In details, the command will create multuple process and dispatch to them batches of cameras to handle. This allow to parralelize the work.
When running manually, you can call the load_cameras command with arguments to optimize processing :
| Command argument | Given parameter | Description | Default |
|---|---|---|---|
--batch-size | integer | Number of cameras to process in each batch. | --batch-size 100 |
--max-workers | integer | Number of worker processes to use. Do not go further than you number of cores. Maximum value is 32. | --max-workers 4 |
Keep only necessary buildings
To have a lighter database, only the necessary buildings (close to cameras) are kept to avoid storing potentially millions of unused obects. This offers two advantages:
- Having a lighter database
- Speed up the computation time when computing fields of views of cameras
To know which buildings need to be inserted into the database and which not, we need to know where are the cameras. So before loading the buildings in the database, we first load cameras once. This allow to first compute very quickly the maximum field of view for every camera.

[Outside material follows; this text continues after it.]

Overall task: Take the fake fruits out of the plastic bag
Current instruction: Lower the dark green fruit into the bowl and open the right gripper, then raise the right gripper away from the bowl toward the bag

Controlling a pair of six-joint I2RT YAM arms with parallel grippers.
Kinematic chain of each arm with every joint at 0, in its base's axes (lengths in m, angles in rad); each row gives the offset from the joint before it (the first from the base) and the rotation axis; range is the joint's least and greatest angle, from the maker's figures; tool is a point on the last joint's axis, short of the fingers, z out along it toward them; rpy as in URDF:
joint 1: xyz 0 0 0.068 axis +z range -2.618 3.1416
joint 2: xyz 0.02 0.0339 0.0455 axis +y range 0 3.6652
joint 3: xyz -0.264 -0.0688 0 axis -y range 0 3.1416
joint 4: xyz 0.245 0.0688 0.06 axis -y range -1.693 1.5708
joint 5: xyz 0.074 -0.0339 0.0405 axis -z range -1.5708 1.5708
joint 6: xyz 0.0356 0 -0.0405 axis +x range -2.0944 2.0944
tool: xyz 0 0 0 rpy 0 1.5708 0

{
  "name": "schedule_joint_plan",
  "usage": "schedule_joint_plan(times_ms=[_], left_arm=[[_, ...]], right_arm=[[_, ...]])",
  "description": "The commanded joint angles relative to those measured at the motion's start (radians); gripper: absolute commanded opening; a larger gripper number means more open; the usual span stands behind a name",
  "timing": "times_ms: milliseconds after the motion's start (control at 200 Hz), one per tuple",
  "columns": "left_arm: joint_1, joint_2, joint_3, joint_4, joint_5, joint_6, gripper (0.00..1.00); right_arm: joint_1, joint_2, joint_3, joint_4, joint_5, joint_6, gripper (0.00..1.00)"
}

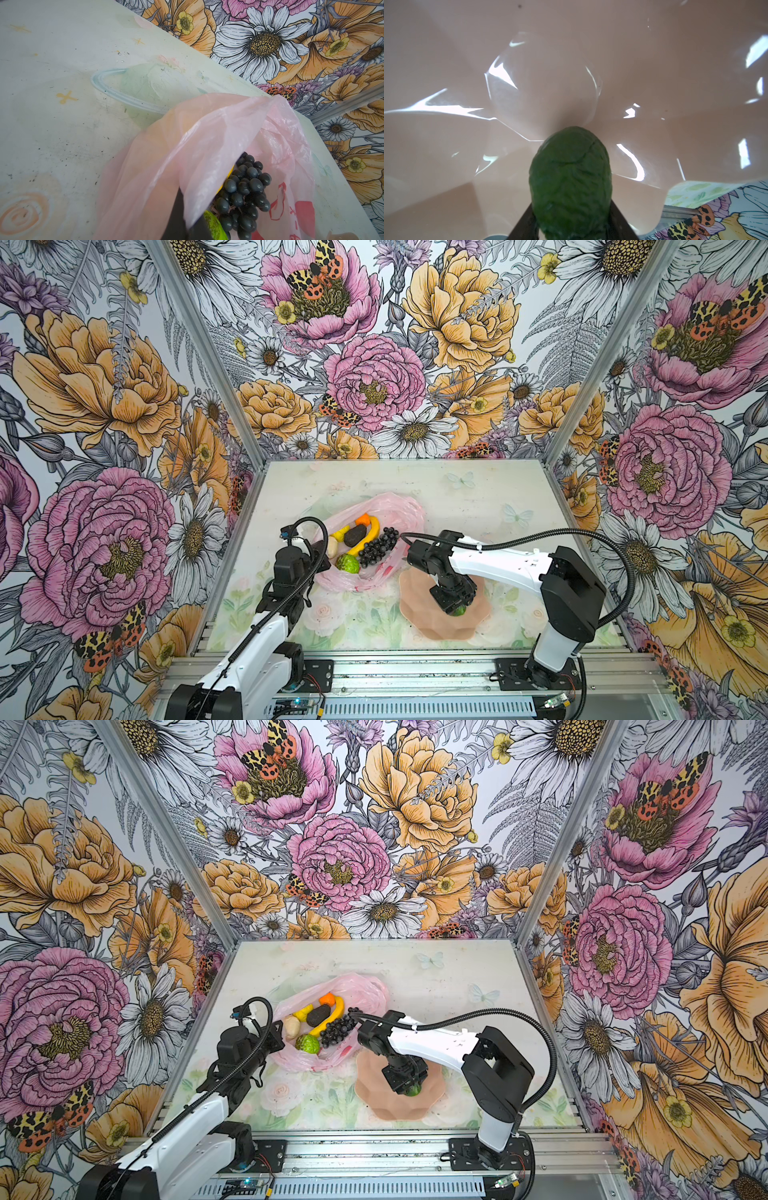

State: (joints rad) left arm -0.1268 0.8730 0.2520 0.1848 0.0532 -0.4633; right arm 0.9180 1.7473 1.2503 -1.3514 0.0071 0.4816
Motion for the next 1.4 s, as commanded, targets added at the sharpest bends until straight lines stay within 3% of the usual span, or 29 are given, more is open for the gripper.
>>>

Then, during the building import procedure we use thoses geometries to filter buildings and only keep the one in areas we need. To do this filtering opration we’re using the locators feature of osm2pgsql.
QuadTiles usage
To handle data, we store a tiles table. Buildings and cameras are all associated to a tile. This way, instead of querying all objects we only query those in the tiles covering the object. It is very usefull for buildings in order to save computation time for focus of cameras, because we filter the objects before doing any geospatial query.
We use the QuadTiles system. To avoid having millions of tiles, the system used is an adaptative grid that covers desertic areas (oceans, forest, etc.) with large tiles while urban areas with a lot of buildings are using small tiles. In total the world has been splitted into 101 191 squares covering the entire planet.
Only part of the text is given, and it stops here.